Вспомнив бедняжку Дору, которая до сих пор хранила в личных вещах рукав от пиджака арестованного и расстрелянного мужа, Галочка содрогнулась, но быстро взяла себя в руки. Черный юмор — тоже лекарство.
— Нет уж, увольте, — ответила она и припомнила, как после ареста Якова Двойра долго еще ожидала, что теперь придут за остальными взрослыми семьи, и потому всегда держала в прихожей чемодан с вещами «для тюрьмы» и привязанными к нему веревкой валенками. При этом еще и постоянно готовила впрок, чтобы, если Леночка останется в доме одна, ей было что есть. — Наготовить выварку борща я, может, еще согласна — твоя курица еще как раз не оприходована, но примерить валенки я пока морально не готова.

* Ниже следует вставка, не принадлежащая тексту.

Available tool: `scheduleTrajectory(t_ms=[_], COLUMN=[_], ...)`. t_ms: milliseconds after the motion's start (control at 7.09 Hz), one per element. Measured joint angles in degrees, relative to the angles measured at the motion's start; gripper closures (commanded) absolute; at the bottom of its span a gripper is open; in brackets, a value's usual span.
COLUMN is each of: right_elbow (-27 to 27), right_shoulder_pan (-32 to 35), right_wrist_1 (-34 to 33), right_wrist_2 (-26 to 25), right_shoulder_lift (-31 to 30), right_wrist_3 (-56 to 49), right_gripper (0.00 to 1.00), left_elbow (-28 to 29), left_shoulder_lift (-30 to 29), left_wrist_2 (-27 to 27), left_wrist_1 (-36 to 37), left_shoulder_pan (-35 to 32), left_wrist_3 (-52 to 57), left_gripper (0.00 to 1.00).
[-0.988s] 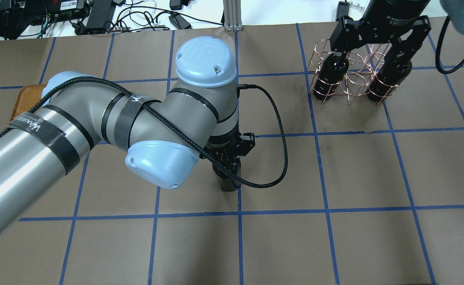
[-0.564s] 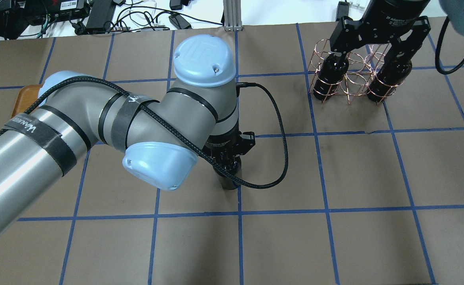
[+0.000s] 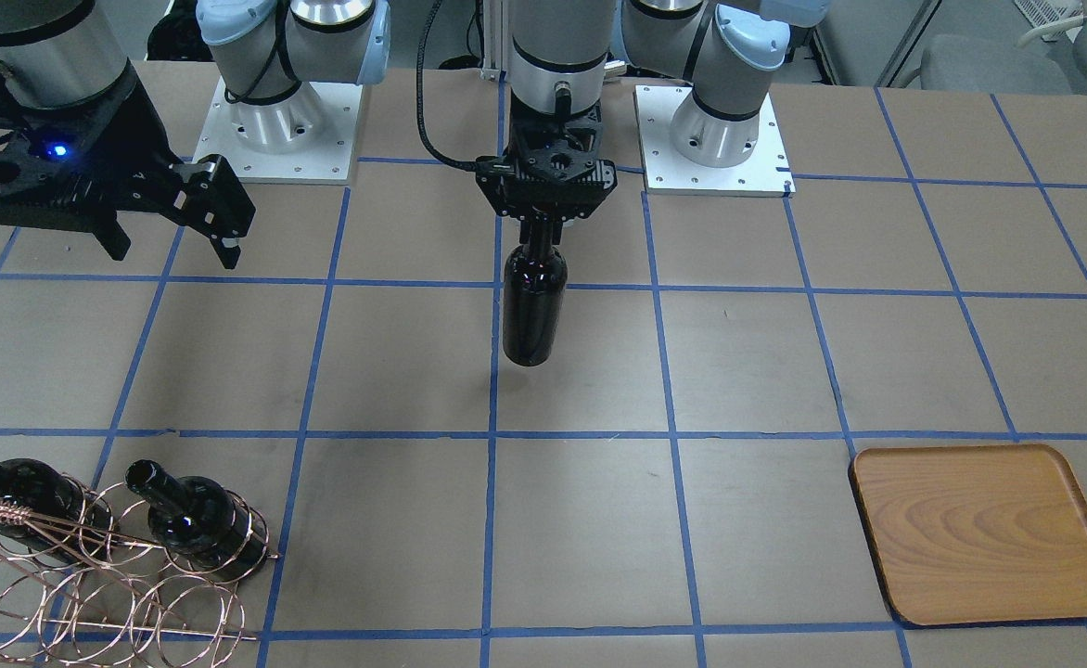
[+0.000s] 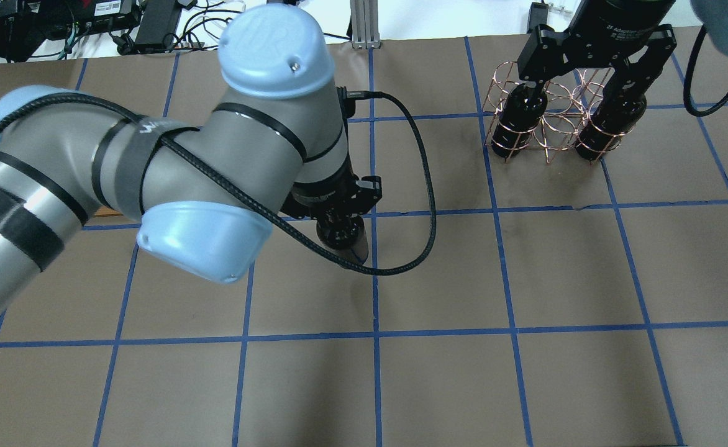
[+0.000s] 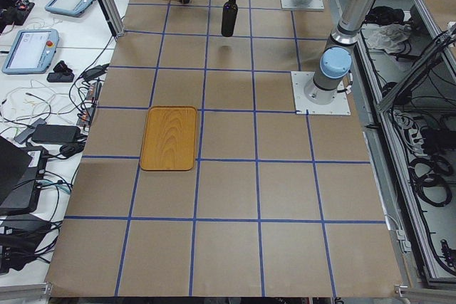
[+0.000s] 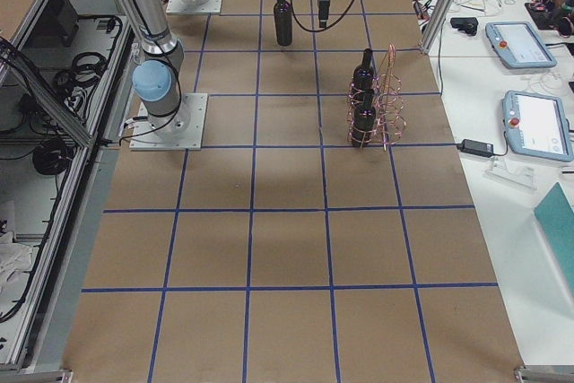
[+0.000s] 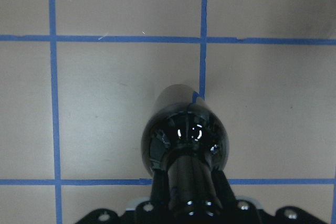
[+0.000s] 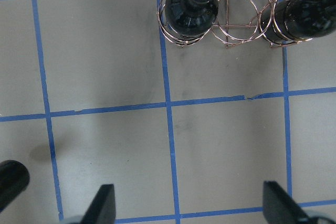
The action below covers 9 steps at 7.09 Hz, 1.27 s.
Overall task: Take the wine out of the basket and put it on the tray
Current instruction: 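Carry the bottle with the left gripper over the wooden tray and lower it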
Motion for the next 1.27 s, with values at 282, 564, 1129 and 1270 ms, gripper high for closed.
scheduleTrajectory(t_ms=[282, 564, 1129, 1270], right_elbow=[0.0, 0.0, 0.0, 0.0], right_shoulder_pan=[-0.1, -0.1, -0.2, -0.2], right_wrist_1=[-0.1, -0.1, -1.6, -1.6], right_wrist_2=[-0.1, 0.0, -0.1, -0.2], right_shoulder_lift=[0.0, -0.1, 0.0, 0.0], right_wrist_3=[-0.1, 0.0, -0.1, 0.0], right_gripper=[0.0, 0.0, 0.0, 0.0], left_elbow=[2.4, 7.0, 15.0, 16.9], left_shoulder_lift=[0.7, 0.0, -7.1, -10.6], left_wrist_2=[-0.1, -0.4, 0.0, 0.8], left_wrist_1=[-3.7, -8.9, -11.6, -8.7], left_shoulder_pan=[11.0, 23.9, 46.0, 47.5], left_wrist_3=[9.1, 21.8, 43.8, 45.7], left_gripper=[1.0, 1.0, 1.0, 1.0])
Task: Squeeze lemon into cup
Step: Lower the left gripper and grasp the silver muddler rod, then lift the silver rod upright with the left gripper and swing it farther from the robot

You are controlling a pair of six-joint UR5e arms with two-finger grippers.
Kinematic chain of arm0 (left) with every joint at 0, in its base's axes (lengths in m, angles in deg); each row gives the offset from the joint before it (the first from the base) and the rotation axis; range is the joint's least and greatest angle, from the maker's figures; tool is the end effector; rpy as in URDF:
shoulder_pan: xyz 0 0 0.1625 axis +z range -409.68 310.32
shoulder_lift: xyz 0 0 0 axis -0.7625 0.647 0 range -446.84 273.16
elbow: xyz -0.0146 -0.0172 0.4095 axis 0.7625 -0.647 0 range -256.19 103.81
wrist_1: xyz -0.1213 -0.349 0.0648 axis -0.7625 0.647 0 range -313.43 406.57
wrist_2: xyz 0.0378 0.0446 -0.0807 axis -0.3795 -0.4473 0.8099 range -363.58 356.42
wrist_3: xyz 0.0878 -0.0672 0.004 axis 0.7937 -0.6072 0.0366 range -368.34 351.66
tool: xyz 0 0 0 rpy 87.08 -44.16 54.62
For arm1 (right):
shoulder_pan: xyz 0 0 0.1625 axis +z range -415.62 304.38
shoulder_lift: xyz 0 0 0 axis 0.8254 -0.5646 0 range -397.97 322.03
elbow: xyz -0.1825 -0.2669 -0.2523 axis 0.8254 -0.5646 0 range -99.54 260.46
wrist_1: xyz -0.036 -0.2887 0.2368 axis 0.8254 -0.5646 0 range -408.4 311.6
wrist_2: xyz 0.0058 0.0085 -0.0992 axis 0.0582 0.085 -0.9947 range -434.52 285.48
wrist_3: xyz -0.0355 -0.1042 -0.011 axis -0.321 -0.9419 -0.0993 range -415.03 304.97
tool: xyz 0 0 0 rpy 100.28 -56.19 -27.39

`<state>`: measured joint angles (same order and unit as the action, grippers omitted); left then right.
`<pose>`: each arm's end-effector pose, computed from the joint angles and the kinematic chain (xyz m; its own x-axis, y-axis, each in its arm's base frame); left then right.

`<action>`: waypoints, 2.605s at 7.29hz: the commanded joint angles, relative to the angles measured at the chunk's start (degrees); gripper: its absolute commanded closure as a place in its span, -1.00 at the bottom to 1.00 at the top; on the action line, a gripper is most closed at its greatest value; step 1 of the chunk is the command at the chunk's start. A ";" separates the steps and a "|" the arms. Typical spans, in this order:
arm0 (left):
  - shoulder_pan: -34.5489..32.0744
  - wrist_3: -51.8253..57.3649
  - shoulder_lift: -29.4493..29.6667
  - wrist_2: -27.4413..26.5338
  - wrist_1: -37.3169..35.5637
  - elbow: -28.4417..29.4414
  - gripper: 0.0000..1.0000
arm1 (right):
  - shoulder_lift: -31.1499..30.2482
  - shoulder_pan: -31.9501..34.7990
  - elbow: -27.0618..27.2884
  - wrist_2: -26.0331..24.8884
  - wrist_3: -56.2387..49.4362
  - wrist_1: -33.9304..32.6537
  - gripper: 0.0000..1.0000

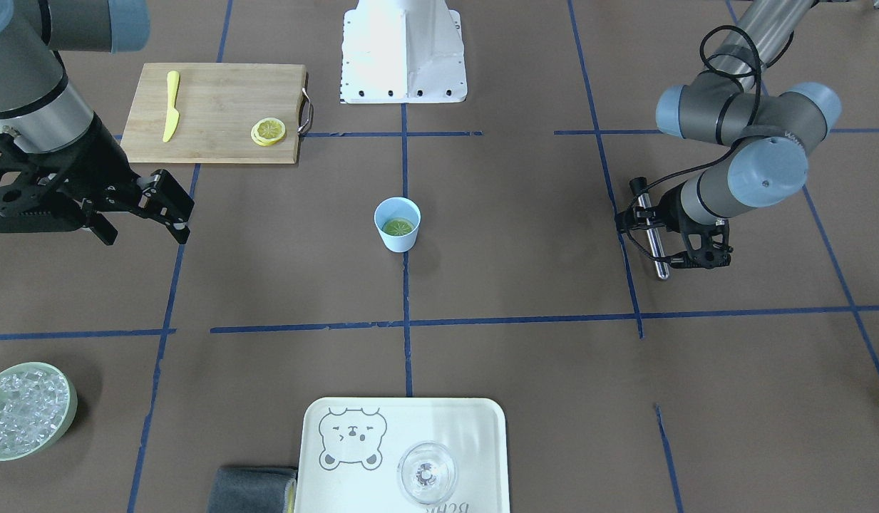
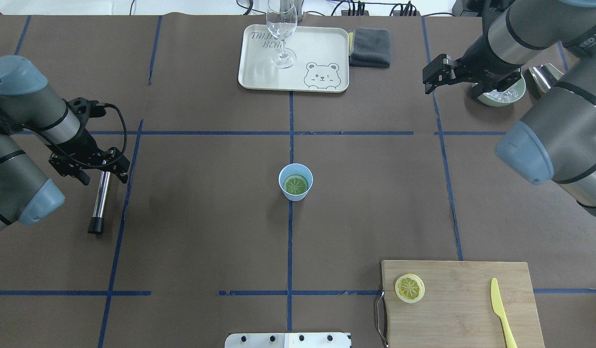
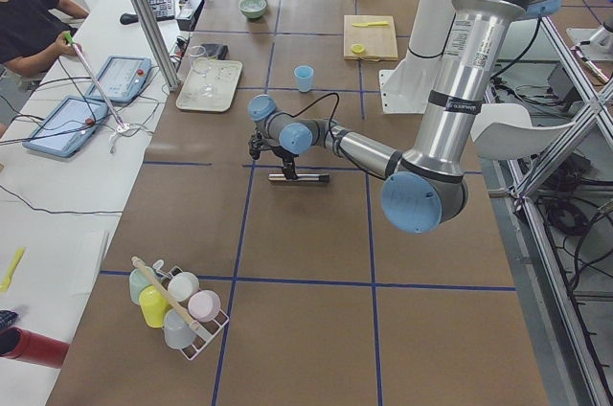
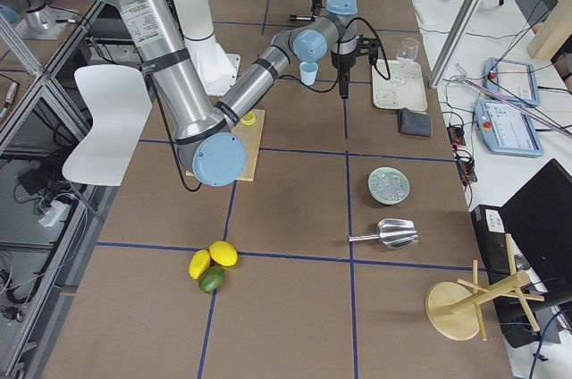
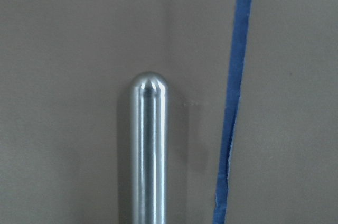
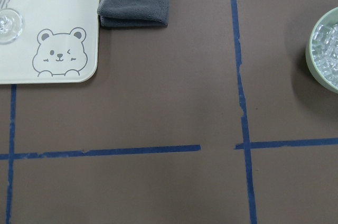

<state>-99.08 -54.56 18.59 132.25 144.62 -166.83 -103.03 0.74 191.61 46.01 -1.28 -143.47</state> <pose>0.3291 -0.4668 0.4904 0.6629 -0.0325 -0.7480 -0.1667 0.9676 -0.1899 -0.2425 -0.5038 0.2881 0.6518 0.0604 0.7560 -0.1824 0.9801 0.0790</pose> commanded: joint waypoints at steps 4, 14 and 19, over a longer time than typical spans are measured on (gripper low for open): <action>0.18 0.52 -0.14 -0.91 0.38 2.83 -1.00 | 0.02 -0.02 0.38 -0.03 -0.05 -0.03 -1.00; 0.09 0.35 -0.23 -2.59 -0.05 2.23 1.00 | -0.07 -0.03 0.47 0.06 -0.05 -0.03 -1.00; -1.92 0.35 0.55 -6.36 -1.11 -7.60 1.00 | -0.16 -0.02 1.18 0.32 0.12 -0.56 -1.00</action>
<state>-100.55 -54.02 18.47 127.22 143.45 -171.67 -103.17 0.71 192.64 46.24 -1.26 -143.88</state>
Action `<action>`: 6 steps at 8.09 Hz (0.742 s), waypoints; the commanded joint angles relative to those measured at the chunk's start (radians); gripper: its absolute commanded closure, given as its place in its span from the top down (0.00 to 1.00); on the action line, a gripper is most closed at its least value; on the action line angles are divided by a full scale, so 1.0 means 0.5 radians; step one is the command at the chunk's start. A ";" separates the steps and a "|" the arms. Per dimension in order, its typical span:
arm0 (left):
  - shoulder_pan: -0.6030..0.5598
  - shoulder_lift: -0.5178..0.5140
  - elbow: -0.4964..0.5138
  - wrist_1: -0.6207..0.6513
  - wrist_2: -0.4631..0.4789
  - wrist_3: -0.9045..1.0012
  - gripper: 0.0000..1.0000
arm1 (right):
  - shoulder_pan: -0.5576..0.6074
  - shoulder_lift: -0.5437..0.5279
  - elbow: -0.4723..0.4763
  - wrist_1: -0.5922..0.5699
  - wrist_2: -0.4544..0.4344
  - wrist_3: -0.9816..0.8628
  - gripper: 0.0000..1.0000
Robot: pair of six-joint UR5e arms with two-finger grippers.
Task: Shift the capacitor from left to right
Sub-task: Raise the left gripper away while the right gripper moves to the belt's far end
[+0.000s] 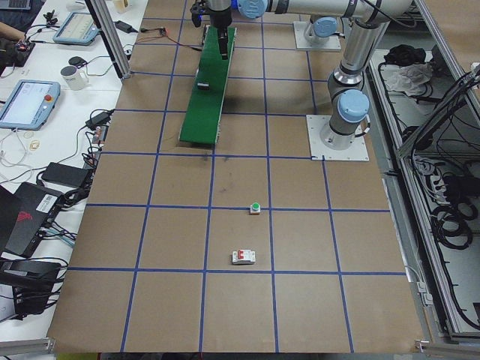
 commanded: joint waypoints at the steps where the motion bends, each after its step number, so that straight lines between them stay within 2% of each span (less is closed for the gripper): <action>1: 0.002 -0.032 -0.006 0.017 -0.006 -0.008 1.00 | -0.063 0.213 0.030 -0.269 0.153 -0.051 0.96; 3: 0.002 -0.060 -0.012 0.045 -0.006 -0.020 1.00 | -0.063 0.226 0.012 -0.328 0.113 -0.054 1.00; 6: 0.002 -0.072 -0.012 0.057 -0.009 -0.017 1.00 | -0.057 0.235 0.009 -0.322 0.131 -0.057 1.00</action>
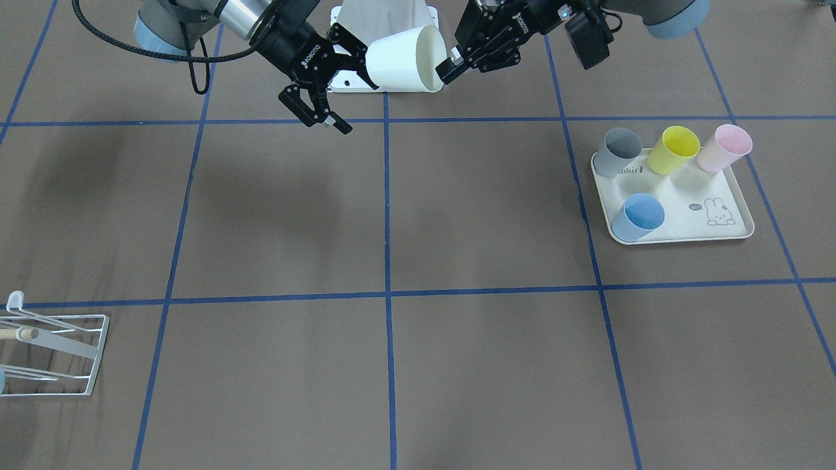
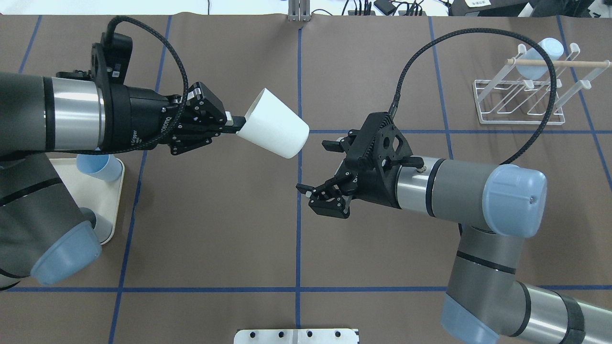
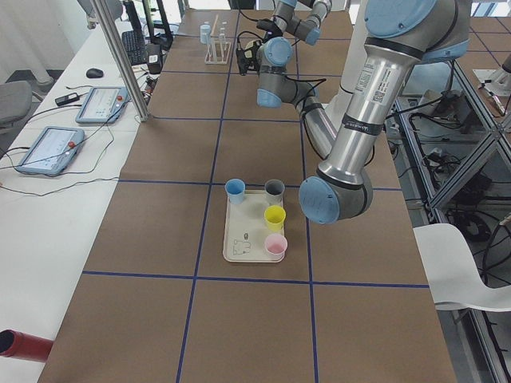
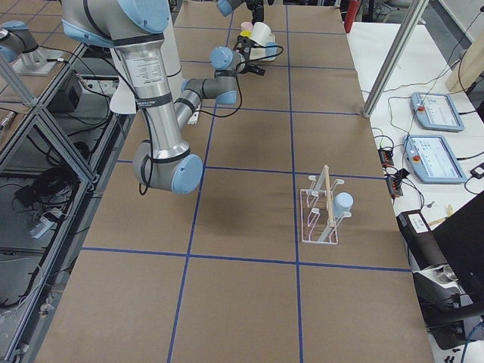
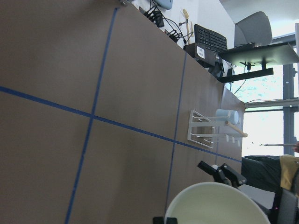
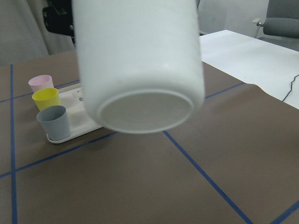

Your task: Transfer IKEA cup to right arm and place on rack

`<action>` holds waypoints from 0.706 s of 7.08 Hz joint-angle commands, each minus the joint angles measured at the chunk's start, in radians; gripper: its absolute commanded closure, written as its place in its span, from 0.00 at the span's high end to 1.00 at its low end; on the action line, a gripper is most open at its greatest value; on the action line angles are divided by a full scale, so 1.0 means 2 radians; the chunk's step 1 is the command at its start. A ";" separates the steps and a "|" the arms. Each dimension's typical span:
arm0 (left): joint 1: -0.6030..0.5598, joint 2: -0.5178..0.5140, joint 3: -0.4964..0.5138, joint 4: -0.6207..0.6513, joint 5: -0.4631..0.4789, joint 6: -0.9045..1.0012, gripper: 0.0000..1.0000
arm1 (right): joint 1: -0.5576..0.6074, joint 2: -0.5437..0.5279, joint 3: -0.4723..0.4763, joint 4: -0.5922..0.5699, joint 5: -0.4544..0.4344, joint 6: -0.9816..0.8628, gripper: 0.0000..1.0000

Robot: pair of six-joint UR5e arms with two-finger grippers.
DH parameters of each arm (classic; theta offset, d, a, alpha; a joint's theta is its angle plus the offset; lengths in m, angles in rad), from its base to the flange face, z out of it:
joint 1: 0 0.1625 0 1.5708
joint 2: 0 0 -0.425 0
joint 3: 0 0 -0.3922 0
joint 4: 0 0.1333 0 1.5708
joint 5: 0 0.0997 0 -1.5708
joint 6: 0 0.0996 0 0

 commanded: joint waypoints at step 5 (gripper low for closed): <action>0.042 0.003 0.010 0.001 0.032 0.004 0.00 | -0.012 0.005 0.004 0.017 -0.008 -0.001 0.98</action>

— Вот видишь! — рассмеялся Морской. — И хватит сгущать краски. На самом деле я немного не в себе из-за других, куда более реальных, но, наверное, менее драматичных вещей. — У Галочки отлегло от сердца: он, наконец, решил все рассказать. — Дело Гроха вроде бы прояснилось, как я тебе и говорил. Коля обещал зайти, когда поймет все до конца. И я пока не хотел касаться подробностей. Может, еще все обойдется, но, похоже, один из подозреваемых — тот самый дядя Каша, я говорил тебе о нем, — и правда виноват. И влез он во всю эту историю по глупости. И если честно, мне его нестерпимо жаль. И… Даже думаю, что лучше бы я держался в стороне, а не затевал игру с установлением маршрута компании Ирины… Тогда, быть может, на преступников вышли бы как-то иначе… Не через дядю Кашу. Не говори Ирине, ей будет неприятно, что с ее помощью я выстроил ловушку для, в общем-то, не слишком плохого человека.
— Мы с ней не сильно близкие подруги, — улыбнулась Галочка, радуясь, что проблемы мужа оказались настолько несерьезны. — К тому же, если преступников нашли, то Ирина, наверно, уезжает. При всем желании я не смогу ей ничего сказать. — Тут Галочка не удержалась от ехидства: — Ведь Коля уже снял с тебя обязательства по поддерживанию доверительных отношений с особо ценными иностранцами? — Вопрос прозвучал глупо, и Галя кинулась исправляться: — Хотя, конечно, по-хорошему, мы должны поехать проводить Ирину… Ей будет приятно тебя увидеть, и мы поступим как приличные люди…
— Что будет ей приятно, неизвестно, — хмыкнул Морской. — Я думаю, нас не особо будут ждать. Посмотрим.
Разговор прервался звонком.
— О! Легок на помине! — распознав манеру Николая, Морской вытер руки полотенцем и, чуть не наступив на кота в прихожей, подошел к двери.
* * *
— Извиняюсь, что так поздно, но тут уж лучше поздно, чем навсегда, да? — с порога заявил Коля, то ли каламбуря, то ли снова путая слова.
— Заходи скорее! — Морской по-настоящему обрадовался. — Я буквально пять минут назад Галочке говорил, что жду от тебя новостей. Ну, что там? — Тут он обернулся, увидел в дверях комнат высунувшиеся лица пани Ильиничны и Людмилы и сообразил, что такие дела на пороге не обсуждаются.
— Чай или настойка? — спросила Галя, провожая гостя на кухню, и сразу же сама ответила: — Знаю, что чай. Ты ведь на службе. Или, может быть?.. — Плотно прикрыв дверь, она тут же отбросила светский тон и жадно набросилась на гостя: — Ну как там ваш несчастный дядя Каша? Морской сам мается и мне покоя не дает.
— Да если б только в этом Каше было дело, — устало отмахнулся Коля и покосился на остатки сладостей на столе. — А что, раз дверь закрыта, то светские приличия отброшены и чаю мне уже не предлагают?
— Так! Признавайся честно: ты хочешь потянуть время, чтоб я совсем свалилась с ног, ушла спать, и ты остался бы с Морским наедине? Или правда проголодался? — спросила Галочка.
Коля вспыхнул, оправдываясь, и Морской подумал, что Горленко, кажется, отвык от нормальных отношений.